§ **What you need to do**:
Every line from the start of the listing below through the line that contains "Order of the" is to be reproduced word for word.

[Dataset section Boundary: Start]

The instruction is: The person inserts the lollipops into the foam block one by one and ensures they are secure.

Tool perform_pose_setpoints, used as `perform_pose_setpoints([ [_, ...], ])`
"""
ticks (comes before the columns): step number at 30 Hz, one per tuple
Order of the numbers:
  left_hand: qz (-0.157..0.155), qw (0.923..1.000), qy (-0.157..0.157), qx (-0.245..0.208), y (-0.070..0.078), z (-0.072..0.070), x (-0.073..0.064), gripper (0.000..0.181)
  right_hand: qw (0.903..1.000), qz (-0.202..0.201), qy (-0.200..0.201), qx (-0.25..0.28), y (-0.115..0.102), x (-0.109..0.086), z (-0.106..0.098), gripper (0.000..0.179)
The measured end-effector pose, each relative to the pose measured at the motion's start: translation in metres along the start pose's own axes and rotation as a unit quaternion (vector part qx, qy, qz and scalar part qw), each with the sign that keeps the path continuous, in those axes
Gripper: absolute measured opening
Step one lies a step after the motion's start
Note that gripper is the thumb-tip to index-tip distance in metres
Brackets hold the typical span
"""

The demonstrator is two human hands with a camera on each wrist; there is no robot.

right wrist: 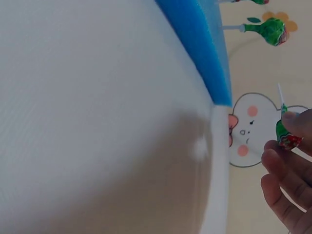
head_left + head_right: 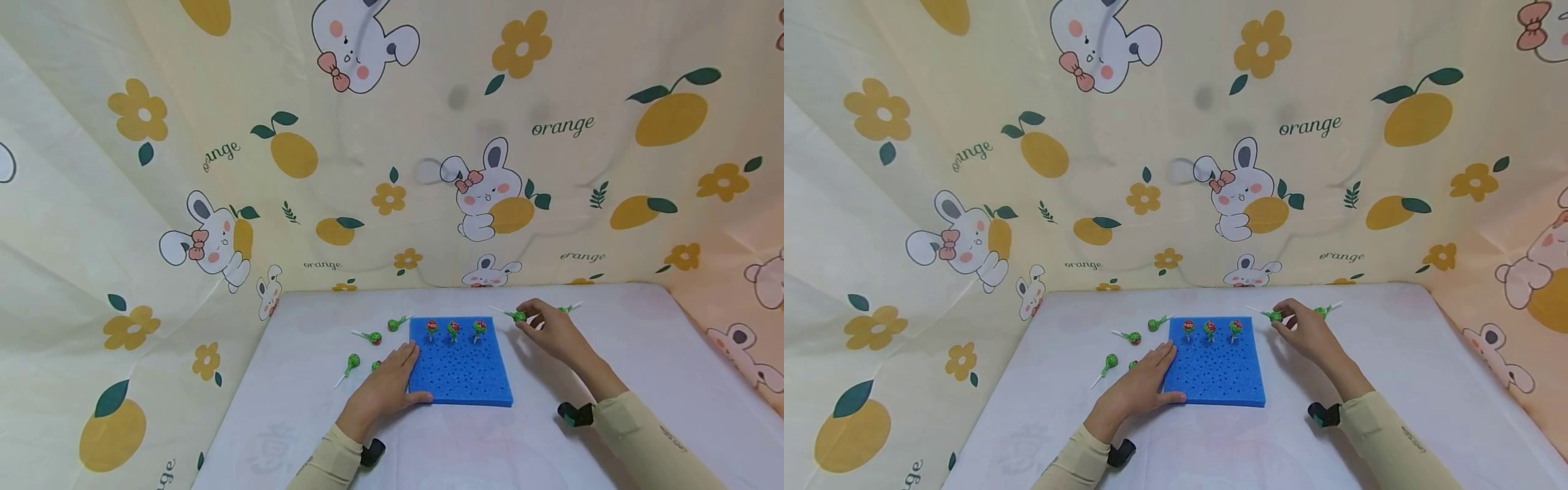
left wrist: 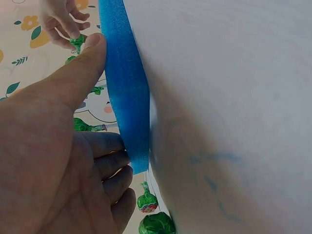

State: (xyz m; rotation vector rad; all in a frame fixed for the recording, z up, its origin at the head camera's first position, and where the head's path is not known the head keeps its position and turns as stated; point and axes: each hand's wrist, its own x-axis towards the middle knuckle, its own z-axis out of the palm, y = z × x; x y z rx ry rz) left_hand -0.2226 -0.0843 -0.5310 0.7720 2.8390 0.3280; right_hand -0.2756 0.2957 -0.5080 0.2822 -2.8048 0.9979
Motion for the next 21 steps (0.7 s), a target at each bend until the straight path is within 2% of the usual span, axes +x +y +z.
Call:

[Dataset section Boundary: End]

§ **Answer box**:
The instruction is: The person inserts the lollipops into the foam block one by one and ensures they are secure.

Tool perform_pose_setpoints, used as `perform_pose_setpoints([ [_, ...], ])`
"""
ticks (comes before the columns): step number at 30 Hz, one per tuple
Order of the numbers:

There is nothing more to this answer.